### Exercise instructions
Each line of the records containing "positions" is to be copied out and returned.
------------
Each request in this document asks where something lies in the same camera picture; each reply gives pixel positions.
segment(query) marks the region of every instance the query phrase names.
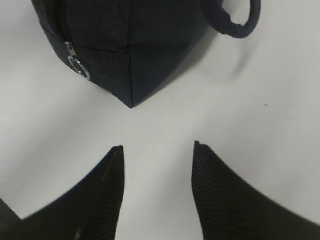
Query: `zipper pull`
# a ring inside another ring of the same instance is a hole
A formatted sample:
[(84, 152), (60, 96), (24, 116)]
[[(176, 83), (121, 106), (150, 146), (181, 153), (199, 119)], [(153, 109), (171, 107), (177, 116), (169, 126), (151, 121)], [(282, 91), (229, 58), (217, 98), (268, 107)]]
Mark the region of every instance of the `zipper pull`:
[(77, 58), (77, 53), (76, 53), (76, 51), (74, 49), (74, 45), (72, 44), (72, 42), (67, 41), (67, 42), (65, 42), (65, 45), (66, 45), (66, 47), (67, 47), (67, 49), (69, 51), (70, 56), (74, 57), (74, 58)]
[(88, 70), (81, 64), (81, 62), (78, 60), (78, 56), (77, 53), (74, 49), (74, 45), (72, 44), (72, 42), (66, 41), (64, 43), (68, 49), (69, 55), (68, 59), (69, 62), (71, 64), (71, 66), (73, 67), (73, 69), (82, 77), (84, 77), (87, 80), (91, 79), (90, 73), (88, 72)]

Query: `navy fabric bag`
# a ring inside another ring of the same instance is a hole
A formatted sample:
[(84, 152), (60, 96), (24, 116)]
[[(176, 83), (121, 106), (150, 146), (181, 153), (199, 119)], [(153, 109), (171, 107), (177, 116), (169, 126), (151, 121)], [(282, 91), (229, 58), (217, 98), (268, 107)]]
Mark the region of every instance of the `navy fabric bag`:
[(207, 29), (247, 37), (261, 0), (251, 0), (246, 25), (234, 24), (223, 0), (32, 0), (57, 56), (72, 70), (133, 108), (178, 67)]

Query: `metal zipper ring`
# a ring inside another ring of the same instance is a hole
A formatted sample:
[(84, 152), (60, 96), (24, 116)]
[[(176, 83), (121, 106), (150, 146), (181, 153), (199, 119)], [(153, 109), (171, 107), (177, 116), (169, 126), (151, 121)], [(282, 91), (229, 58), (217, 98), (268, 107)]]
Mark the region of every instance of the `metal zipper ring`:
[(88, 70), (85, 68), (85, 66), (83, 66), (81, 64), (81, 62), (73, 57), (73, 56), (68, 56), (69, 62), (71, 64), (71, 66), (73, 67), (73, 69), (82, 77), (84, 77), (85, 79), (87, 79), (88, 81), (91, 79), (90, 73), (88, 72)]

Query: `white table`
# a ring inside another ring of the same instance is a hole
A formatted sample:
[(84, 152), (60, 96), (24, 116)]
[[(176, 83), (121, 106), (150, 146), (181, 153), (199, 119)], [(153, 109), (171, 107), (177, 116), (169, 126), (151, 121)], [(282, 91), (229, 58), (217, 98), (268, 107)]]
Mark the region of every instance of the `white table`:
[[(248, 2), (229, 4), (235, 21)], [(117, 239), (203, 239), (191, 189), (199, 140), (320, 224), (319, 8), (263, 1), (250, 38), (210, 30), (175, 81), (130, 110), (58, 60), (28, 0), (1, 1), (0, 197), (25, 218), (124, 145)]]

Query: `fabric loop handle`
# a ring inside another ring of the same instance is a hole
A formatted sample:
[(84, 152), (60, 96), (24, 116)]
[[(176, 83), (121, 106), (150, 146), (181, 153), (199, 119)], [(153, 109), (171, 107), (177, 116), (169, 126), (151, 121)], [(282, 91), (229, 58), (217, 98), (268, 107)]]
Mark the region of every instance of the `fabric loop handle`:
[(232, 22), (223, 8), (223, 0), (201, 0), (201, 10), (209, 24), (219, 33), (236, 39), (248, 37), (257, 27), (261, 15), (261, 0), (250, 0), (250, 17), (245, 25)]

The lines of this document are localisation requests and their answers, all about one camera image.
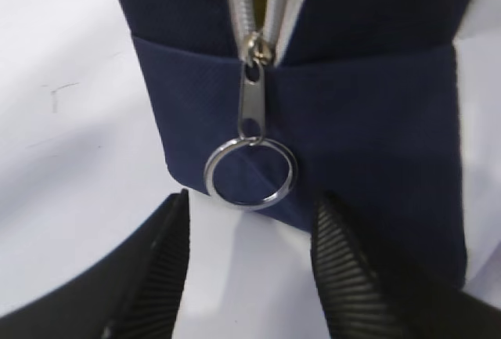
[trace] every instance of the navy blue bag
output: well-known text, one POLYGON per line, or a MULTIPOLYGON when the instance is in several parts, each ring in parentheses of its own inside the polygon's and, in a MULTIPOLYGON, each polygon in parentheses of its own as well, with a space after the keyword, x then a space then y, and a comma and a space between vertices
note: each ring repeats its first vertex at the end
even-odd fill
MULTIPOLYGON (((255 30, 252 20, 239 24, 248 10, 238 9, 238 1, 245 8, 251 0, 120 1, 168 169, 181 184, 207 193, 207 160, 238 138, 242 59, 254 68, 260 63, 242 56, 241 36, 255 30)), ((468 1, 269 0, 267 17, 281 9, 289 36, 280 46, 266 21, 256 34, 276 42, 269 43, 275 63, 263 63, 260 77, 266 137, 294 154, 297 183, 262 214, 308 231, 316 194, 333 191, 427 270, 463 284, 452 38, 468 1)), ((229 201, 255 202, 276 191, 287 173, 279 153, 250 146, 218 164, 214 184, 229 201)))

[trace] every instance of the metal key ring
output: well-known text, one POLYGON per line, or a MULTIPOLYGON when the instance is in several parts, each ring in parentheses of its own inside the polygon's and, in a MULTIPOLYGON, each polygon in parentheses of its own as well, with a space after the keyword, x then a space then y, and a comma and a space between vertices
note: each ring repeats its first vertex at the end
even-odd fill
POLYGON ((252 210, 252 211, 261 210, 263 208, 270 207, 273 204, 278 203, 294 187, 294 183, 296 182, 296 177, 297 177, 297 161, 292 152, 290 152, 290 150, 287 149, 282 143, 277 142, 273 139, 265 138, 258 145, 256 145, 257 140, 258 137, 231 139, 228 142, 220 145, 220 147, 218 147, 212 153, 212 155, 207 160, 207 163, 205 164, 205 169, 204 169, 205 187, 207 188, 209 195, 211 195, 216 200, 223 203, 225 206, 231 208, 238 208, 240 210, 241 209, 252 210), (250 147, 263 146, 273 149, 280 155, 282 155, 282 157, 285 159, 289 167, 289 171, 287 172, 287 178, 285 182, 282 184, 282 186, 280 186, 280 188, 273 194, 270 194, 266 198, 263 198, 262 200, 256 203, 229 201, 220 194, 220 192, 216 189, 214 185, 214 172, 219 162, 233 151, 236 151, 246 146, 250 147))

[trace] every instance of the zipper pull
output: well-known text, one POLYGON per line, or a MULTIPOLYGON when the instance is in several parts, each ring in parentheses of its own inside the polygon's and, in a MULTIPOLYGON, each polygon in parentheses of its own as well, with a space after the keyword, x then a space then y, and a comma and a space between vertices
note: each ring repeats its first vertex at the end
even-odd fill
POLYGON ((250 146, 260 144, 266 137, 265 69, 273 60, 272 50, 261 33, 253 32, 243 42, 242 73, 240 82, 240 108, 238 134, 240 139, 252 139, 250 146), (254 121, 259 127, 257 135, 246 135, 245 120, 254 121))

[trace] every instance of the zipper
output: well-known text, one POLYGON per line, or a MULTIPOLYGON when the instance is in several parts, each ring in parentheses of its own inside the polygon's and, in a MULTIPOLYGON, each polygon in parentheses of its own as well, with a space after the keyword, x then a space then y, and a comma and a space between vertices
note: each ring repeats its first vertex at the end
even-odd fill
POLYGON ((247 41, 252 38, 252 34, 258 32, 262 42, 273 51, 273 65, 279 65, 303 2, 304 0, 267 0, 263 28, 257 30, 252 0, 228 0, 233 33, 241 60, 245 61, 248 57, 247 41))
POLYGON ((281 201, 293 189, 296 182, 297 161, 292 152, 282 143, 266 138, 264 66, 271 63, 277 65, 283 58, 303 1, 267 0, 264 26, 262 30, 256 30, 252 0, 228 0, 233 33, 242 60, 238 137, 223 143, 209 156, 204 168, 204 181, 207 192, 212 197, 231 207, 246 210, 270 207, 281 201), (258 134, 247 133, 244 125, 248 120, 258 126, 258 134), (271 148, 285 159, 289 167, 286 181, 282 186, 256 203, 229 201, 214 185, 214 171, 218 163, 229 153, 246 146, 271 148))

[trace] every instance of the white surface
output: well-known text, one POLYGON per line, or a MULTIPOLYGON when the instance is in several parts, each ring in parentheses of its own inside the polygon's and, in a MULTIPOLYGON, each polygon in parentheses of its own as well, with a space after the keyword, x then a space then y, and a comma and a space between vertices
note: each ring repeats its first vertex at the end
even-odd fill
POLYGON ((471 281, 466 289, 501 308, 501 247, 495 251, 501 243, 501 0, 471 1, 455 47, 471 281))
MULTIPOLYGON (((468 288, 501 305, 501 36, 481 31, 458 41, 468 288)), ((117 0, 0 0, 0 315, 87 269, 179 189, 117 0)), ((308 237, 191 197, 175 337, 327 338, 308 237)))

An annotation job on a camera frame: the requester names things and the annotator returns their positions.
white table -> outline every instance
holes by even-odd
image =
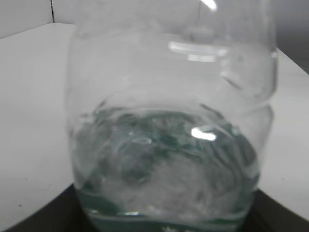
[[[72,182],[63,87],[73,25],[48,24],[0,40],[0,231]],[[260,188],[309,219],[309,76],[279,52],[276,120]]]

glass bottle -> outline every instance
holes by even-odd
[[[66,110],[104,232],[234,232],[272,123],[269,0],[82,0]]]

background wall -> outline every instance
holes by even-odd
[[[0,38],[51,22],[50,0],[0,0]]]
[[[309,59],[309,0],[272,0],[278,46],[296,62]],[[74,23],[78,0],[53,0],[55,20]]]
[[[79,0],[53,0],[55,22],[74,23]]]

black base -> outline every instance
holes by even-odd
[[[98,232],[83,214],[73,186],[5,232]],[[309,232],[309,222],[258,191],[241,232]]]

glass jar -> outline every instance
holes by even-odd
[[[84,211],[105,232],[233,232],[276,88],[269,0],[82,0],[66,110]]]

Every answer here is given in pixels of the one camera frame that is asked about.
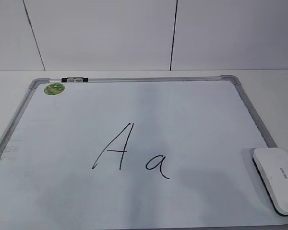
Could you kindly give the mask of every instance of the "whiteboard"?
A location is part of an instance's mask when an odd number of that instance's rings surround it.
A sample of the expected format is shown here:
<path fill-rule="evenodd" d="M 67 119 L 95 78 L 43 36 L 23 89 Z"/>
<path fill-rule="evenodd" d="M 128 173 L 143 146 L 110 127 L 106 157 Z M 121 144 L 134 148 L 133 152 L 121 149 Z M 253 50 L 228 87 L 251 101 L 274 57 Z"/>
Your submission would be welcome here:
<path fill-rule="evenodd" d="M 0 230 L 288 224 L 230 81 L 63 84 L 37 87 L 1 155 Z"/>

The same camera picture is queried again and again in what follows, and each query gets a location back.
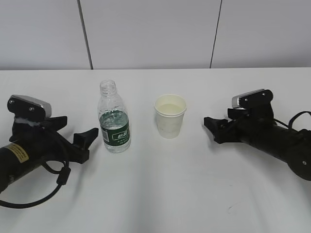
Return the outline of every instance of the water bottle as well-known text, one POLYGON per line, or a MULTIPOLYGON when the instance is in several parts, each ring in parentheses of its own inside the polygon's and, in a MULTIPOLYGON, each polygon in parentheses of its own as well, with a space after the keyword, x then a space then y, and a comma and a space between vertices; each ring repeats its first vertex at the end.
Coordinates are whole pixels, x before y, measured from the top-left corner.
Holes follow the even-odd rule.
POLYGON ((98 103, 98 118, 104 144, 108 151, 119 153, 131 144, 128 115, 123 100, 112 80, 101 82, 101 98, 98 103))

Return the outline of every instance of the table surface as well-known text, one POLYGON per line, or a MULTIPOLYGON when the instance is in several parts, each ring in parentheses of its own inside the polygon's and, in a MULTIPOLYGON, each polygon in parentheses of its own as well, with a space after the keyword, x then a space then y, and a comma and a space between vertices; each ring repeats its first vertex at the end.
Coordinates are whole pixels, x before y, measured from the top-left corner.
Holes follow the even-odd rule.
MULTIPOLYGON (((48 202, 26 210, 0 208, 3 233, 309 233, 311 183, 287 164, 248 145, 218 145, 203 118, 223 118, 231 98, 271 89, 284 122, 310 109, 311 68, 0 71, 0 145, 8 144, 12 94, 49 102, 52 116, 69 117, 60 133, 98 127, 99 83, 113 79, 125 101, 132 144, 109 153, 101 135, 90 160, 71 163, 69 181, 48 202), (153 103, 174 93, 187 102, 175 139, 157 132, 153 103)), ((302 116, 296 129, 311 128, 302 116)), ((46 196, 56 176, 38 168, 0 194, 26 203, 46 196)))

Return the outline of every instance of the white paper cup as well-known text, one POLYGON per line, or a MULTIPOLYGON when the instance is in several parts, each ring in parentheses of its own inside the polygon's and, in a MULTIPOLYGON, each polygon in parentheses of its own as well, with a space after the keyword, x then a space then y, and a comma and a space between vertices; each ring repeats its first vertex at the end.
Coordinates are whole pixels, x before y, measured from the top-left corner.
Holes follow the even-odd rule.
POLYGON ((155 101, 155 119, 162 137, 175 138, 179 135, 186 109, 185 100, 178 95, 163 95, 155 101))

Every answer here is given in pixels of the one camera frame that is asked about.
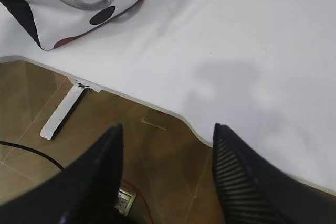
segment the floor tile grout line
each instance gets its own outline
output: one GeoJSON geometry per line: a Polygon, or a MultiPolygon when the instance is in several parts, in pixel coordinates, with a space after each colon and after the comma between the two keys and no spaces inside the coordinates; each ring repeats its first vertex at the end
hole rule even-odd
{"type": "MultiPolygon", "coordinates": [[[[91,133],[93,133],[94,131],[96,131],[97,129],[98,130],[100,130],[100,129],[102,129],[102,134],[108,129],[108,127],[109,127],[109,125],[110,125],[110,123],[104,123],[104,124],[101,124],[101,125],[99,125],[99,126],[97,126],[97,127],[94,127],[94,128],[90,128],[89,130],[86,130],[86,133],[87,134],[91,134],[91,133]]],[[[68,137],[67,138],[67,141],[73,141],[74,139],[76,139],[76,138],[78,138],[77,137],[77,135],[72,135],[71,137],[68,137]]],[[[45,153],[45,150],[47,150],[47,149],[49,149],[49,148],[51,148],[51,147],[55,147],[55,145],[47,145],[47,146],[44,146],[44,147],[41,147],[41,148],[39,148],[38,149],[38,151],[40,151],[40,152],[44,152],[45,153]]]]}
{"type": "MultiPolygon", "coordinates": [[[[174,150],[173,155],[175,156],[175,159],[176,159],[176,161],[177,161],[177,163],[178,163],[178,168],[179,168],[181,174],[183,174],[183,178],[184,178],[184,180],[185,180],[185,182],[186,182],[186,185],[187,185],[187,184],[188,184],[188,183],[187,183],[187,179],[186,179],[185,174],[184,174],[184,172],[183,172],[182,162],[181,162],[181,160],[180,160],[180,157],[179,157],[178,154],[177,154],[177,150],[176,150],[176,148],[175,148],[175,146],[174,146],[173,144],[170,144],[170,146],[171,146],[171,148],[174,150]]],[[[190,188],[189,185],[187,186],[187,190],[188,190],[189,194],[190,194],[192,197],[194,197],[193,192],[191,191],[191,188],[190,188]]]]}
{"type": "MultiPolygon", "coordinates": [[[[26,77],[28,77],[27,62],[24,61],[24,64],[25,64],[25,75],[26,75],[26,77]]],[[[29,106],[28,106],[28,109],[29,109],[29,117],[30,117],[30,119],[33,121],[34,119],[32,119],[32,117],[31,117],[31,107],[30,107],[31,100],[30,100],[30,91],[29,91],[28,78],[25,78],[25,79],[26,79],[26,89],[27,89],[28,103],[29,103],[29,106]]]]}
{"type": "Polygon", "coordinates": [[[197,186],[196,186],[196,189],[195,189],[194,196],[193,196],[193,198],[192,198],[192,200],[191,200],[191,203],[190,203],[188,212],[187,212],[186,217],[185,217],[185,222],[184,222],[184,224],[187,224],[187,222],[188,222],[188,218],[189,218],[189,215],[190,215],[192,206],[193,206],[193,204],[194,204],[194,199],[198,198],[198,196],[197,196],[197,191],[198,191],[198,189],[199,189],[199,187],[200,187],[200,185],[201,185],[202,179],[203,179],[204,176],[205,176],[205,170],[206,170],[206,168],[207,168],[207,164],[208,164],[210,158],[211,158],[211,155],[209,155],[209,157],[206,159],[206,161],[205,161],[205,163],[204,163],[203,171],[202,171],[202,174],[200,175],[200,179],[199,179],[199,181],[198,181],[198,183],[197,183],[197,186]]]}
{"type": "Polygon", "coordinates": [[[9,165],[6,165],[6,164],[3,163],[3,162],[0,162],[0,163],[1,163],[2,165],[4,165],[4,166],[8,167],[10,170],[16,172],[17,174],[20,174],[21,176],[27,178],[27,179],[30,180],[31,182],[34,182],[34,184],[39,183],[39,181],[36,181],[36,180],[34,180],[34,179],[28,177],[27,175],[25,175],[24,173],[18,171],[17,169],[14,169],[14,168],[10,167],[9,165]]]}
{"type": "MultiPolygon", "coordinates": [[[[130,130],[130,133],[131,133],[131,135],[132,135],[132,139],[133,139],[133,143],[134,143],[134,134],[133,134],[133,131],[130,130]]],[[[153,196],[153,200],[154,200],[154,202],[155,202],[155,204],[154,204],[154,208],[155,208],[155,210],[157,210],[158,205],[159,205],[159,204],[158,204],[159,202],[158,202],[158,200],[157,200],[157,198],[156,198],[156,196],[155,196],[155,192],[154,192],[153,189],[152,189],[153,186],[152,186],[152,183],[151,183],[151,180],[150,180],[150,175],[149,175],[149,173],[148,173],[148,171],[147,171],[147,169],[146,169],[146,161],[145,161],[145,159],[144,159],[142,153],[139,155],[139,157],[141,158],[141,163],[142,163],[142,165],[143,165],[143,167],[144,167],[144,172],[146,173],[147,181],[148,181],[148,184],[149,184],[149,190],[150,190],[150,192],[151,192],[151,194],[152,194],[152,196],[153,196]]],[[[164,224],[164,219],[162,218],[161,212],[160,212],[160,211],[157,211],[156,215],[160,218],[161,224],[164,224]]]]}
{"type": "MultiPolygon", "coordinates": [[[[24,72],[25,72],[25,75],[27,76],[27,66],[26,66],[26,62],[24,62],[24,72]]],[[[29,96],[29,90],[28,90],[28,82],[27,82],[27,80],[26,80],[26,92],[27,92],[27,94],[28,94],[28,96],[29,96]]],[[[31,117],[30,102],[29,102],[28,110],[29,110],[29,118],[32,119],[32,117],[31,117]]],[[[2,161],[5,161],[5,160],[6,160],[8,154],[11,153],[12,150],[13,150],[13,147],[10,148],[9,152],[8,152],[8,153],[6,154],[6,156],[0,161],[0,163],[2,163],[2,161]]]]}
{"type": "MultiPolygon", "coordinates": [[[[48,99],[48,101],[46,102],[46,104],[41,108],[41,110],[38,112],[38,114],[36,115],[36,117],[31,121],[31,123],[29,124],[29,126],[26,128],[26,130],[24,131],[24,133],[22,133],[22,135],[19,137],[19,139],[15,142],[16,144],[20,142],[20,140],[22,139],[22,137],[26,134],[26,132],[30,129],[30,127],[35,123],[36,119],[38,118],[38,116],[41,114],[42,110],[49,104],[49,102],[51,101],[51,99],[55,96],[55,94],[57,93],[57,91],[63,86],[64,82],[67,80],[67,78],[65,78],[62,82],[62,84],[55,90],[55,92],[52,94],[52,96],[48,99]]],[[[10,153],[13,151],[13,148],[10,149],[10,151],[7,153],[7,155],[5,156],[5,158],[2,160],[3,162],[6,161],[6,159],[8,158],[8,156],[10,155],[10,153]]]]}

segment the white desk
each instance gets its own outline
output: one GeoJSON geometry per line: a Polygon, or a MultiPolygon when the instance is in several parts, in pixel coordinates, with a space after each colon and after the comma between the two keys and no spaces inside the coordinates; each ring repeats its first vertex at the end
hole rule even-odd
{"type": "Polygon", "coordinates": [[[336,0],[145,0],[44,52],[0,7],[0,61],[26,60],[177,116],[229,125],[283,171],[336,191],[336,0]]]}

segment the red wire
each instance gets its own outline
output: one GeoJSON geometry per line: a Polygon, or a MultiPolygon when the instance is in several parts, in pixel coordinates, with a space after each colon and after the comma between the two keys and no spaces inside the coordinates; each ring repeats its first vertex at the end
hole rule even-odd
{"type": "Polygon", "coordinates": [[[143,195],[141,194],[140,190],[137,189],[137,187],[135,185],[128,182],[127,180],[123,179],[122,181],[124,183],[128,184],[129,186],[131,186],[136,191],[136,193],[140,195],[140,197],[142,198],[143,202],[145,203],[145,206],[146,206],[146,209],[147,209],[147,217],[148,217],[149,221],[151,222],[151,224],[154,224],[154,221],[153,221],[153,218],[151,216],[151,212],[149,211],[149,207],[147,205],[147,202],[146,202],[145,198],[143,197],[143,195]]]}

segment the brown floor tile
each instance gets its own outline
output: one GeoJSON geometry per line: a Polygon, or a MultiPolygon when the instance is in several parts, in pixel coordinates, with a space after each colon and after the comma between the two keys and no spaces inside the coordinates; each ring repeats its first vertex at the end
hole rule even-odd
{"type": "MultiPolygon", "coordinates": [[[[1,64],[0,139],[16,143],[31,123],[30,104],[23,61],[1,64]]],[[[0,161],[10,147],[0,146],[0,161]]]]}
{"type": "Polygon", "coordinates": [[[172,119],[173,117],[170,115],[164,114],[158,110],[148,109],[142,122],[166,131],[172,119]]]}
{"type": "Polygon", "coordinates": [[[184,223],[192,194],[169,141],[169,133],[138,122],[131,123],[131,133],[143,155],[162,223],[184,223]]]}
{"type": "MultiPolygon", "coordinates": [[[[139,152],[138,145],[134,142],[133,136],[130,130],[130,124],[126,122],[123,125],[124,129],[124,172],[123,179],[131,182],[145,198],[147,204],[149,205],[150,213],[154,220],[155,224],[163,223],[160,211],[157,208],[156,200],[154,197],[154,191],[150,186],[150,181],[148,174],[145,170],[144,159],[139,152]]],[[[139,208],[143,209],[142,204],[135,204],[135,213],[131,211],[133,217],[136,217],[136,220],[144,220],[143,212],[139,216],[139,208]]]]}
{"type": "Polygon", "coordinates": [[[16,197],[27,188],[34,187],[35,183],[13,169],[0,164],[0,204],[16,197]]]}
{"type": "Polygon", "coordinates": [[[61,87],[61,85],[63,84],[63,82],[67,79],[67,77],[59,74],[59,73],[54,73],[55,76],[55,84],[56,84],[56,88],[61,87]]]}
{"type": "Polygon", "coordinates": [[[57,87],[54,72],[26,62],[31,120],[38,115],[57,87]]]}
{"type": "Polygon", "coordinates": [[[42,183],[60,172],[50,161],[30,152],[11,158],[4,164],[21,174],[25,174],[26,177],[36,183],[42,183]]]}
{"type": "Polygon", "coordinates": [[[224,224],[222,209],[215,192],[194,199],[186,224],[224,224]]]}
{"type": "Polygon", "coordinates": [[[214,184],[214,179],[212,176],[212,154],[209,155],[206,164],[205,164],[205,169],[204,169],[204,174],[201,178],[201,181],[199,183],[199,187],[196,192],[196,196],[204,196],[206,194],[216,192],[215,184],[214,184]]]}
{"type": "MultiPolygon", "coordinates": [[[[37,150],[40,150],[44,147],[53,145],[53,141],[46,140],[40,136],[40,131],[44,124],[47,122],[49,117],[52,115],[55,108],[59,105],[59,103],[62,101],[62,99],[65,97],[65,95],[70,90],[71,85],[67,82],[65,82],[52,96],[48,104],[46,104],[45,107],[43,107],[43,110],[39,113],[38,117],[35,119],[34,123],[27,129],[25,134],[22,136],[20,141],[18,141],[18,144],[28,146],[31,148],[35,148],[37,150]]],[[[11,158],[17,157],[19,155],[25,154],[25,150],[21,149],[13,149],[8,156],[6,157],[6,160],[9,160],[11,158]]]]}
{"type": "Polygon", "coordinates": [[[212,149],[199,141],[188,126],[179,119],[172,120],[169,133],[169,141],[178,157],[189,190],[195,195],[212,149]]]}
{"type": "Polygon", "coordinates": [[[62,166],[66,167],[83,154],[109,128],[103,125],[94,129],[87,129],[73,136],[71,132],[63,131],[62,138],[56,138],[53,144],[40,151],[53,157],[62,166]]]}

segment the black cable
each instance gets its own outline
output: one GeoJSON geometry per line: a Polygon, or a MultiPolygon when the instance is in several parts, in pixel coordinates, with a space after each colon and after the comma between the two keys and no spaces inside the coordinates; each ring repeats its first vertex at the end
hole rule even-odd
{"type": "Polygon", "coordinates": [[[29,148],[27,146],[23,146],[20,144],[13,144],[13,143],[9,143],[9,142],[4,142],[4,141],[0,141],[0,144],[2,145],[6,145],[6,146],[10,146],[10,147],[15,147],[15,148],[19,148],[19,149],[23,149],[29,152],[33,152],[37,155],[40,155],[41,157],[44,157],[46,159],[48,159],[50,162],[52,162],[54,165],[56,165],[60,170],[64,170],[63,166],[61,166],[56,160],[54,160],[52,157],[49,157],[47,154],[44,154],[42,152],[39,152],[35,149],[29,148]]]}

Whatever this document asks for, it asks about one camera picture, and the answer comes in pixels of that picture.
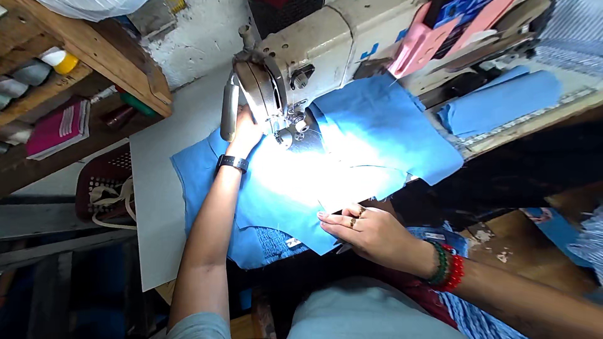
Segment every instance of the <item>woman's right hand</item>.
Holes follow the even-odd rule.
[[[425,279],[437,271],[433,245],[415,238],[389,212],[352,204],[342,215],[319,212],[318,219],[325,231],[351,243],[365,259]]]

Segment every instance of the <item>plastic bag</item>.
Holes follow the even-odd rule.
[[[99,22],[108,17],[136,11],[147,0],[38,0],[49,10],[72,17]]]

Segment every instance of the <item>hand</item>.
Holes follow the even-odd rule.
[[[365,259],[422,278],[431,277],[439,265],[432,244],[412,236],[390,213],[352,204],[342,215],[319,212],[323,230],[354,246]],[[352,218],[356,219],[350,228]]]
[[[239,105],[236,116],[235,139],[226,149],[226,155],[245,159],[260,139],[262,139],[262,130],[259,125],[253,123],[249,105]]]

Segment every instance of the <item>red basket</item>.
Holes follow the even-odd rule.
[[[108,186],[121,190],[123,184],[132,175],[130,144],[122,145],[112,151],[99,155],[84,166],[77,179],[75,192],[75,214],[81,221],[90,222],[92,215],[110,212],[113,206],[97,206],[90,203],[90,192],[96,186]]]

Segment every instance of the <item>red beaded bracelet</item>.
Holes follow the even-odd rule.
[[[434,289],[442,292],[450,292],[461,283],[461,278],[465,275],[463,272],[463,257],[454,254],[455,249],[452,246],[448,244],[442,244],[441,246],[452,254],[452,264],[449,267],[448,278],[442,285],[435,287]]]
------------
### Result below
Each request in this document asks where something lies in the same camera picture; each reply gives pixel positions.
An annotation job on a camera frame: the requester names things and the annotator returns their positions.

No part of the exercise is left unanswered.